Patent application title: FLOOD WALL PROTECTION SYSTEM
Jean Andre Beard (Lafayette, LA, US)
Daniel R. Schnaars, Sr. (Lafayette, LA, US)
Everett Leslie Waid, Jr. (Ft. Myers, FL, US)
IPC8 Class: AE02B706FI
Class name: Flow control artificial water barrier (e.g., dam, levee, etc.) connectable sections
Publication date: 2012-08-02
Patent application number: 20120195687
A flood wall system and method of constructing same, including providing
a first main panel section; attaching sleeves to each side of a main
panel prior to configuring the final chamber; providing two sleeves of
fabric at the upper opening of each chamber for supporting the chambers
while the chambers are being filled with materials such as sane;
providing a series of chambers sewn together to define a continuous
cellular wall; the final chamber having a horizontal height two feet
longer (0.61 meters) than the vertical height further having a front toe
portion one foot (0.30 meters) min height; filling each chamber with a
quantity of material, such as sand; on each end of a completed chain of
chambers, further comprising a set of loops or ties so that a chain of
chambers is capable of being tied to other chains of chambers to define
the continuous flood wall system.
1. A method of constructing a flood wall system, comprising the following
steps: providing a first main panel section; attaching sleeves to each
side of a main panel prior to configuring the final chamber; providing
two sleeves of fabric at the upper opening of each chamber for supporting
the chambers while the chambers are being filled with materials such as
sand; providing a series of chambers sewn together to define a continuous
cellular wall; the final chamber having a horizontal height which is two
feet (0.61 meters) longer than the vertical height further having a front
toe portion one foot (0.30 meters)in height; filling each chamber with a
quantity of the material, such as sand, to fill each chamber; and on each
end of a completed chain of chambers, further comprising a set of loops
or ties so that a chain of chambers is capable of being tied to other
chains of chambers to define the continuous flood wall system.

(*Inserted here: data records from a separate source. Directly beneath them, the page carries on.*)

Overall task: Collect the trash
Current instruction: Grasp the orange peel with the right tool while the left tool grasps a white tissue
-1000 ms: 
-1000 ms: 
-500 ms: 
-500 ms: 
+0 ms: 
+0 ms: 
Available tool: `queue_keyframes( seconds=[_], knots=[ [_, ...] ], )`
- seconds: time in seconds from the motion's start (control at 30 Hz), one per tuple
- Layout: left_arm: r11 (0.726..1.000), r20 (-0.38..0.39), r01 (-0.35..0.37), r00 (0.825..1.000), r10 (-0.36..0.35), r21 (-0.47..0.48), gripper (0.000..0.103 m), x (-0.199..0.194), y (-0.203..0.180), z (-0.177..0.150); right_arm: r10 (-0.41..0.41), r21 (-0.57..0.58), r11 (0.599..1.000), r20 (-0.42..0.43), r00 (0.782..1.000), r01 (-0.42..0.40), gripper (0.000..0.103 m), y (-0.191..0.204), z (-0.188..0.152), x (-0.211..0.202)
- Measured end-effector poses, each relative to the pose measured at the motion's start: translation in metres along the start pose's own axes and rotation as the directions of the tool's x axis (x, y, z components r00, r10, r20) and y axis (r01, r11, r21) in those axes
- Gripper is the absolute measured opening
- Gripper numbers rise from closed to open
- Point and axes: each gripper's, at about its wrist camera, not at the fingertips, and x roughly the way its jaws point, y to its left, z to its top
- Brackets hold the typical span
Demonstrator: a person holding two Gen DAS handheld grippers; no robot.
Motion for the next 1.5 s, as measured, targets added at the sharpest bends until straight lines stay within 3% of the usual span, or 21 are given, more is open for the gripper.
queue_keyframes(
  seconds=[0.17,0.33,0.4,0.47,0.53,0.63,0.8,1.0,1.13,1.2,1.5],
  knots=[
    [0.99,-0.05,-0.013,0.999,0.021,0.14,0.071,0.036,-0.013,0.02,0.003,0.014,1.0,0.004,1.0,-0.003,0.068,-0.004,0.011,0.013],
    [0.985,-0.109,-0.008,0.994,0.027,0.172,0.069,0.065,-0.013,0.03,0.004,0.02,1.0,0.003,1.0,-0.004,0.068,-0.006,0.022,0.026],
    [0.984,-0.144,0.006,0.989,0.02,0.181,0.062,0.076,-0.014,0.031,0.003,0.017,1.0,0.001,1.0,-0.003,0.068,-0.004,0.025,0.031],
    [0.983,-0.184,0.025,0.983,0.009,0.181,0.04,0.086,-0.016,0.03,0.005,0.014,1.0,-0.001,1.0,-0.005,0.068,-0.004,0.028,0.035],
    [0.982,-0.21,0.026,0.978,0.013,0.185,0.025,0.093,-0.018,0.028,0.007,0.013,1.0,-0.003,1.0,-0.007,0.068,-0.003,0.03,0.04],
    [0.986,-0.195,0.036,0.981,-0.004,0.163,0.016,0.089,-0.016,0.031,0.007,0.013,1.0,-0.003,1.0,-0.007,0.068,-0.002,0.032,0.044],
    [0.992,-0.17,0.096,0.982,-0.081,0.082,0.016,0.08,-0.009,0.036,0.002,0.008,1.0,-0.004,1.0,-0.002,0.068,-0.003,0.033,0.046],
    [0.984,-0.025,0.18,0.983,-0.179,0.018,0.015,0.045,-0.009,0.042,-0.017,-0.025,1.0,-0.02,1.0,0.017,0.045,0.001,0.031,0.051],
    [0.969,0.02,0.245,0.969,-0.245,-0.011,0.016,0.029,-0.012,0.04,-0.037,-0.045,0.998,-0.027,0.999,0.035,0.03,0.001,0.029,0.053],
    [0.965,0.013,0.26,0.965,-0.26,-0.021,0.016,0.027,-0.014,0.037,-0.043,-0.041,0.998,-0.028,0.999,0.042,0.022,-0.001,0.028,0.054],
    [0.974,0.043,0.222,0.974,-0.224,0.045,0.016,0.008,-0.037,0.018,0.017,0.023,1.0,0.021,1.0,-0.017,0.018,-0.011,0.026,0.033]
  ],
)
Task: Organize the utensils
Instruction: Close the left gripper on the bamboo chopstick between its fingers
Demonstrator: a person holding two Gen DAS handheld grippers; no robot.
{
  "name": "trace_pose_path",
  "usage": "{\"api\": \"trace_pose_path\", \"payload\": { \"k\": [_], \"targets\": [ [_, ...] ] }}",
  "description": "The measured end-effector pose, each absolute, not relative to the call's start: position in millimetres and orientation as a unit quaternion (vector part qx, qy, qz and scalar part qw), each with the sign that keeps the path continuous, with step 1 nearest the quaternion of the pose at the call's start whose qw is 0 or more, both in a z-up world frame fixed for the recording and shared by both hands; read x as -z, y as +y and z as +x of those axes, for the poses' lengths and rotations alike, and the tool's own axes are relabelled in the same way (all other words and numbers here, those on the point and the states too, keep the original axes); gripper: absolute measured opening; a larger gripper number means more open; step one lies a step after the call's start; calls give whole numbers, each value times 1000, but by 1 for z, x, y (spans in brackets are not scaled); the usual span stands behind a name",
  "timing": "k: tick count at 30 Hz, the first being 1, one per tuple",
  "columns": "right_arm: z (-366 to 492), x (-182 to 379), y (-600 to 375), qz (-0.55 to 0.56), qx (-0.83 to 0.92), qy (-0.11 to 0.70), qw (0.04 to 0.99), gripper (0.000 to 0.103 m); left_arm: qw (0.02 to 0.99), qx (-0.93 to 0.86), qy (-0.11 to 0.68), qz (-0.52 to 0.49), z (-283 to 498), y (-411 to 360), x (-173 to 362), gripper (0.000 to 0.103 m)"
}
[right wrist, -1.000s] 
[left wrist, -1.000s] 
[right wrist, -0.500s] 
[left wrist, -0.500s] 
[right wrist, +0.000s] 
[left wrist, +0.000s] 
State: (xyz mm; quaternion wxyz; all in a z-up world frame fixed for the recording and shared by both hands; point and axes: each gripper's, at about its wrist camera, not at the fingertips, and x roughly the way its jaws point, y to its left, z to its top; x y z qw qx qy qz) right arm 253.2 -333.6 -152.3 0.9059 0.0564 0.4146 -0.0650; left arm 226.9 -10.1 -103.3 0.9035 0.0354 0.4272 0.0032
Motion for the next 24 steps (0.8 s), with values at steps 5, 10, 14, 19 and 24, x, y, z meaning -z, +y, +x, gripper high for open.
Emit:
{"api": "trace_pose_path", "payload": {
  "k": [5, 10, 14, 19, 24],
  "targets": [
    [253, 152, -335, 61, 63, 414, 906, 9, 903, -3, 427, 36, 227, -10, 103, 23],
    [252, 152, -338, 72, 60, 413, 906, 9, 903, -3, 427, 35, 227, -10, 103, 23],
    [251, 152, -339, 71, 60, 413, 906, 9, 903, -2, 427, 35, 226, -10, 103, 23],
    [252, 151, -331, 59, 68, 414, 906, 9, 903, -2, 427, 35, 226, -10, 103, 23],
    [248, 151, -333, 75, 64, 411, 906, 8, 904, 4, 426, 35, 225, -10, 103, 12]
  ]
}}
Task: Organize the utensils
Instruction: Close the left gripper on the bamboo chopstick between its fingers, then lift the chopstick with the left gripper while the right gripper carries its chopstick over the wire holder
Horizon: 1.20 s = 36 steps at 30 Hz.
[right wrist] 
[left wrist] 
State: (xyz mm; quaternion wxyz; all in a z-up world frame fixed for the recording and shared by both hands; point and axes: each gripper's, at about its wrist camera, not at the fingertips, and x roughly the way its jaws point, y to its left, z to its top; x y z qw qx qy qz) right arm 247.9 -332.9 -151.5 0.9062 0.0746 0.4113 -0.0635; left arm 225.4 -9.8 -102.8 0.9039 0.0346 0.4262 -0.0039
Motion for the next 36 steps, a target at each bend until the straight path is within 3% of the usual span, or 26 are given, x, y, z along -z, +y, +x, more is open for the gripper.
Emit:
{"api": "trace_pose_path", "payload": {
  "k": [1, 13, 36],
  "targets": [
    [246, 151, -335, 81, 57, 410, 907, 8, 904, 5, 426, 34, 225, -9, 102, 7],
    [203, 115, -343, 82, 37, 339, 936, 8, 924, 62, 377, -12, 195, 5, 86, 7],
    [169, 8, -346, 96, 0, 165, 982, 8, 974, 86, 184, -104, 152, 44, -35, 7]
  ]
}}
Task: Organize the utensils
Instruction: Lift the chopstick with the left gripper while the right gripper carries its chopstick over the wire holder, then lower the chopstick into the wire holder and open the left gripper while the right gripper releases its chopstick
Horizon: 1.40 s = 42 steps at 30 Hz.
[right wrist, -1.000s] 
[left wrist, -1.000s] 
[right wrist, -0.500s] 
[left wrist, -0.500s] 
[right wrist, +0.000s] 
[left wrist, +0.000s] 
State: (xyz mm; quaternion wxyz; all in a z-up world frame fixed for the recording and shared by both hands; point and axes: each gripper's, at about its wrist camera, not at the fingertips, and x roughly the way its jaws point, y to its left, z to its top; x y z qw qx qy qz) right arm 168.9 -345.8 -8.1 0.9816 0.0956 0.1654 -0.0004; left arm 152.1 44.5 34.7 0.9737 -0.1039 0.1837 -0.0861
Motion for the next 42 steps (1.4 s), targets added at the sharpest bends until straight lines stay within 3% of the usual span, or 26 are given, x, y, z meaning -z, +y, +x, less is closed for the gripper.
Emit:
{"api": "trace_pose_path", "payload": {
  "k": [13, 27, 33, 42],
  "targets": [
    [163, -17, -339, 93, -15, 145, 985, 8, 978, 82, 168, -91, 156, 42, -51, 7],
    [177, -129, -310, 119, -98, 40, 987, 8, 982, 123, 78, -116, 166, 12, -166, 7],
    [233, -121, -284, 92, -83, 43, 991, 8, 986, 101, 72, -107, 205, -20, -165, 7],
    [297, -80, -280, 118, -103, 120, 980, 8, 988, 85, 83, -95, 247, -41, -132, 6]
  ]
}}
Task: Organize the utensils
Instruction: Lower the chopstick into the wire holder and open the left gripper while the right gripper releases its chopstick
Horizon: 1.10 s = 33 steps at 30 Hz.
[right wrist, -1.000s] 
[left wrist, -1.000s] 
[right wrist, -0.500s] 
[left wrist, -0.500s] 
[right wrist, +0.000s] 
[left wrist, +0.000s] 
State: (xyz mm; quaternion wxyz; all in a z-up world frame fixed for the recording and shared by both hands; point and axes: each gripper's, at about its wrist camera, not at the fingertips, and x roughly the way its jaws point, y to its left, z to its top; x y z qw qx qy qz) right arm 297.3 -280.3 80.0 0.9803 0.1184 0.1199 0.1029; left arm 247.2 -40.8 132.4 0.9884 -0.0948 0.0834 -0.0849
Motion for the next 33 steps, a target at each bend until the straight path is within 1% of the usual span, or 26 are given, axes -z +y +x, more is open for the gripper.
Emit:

2. A non-self-standing cellular wall comprising woven fabrics which includes fabric sleeves positioned at the top of each separating wall that are used to support the wall during a filling process.
3. A non-self-standing cellular wall comprising woven fabrics; and further comprising fabric sleeves positioned at the top of each separating wall that are used to support the wall during a filling process; said sleeves being designed to hold temporary support bars that maintains the cellular wall's weight during the filling process.
CROSS-REFERENCE TO RELATED APPLICATIONS
 In the US, this is a nonprovisional of U.S. Provisional Patent Application Serial No. 61/438,313, filed 01 Feb. 2011, which is hereby incorporated herein by reference.
 Priority of U.S. Provisional Patent Application Serial No. 61/438,313, filed 01 Feb. 2011, incorporated herein by reference, is hereby claimed.
STATEMENT REGARDING FEDERALLY SPONSORED RESEARCH OR DEVELOPMENT
 Not applicable
REFERENCE TO A "MICROFICHE APPENDIX"
 Not applicable
BACKGROUND OF THE INVENTION
 1. Field of the Invention
 The present invention relates to temporary flood walls. More particularly, the present invention relates to a system which utilizes a continuous sleeve that is fitted into each connecting wall. This sleeve provides a stiff and straight support for the entire length of the connecting walls by use of a metal rod which is threaded through the sleeve and supported by the metal rails of the sled or any other hanging device that may be used.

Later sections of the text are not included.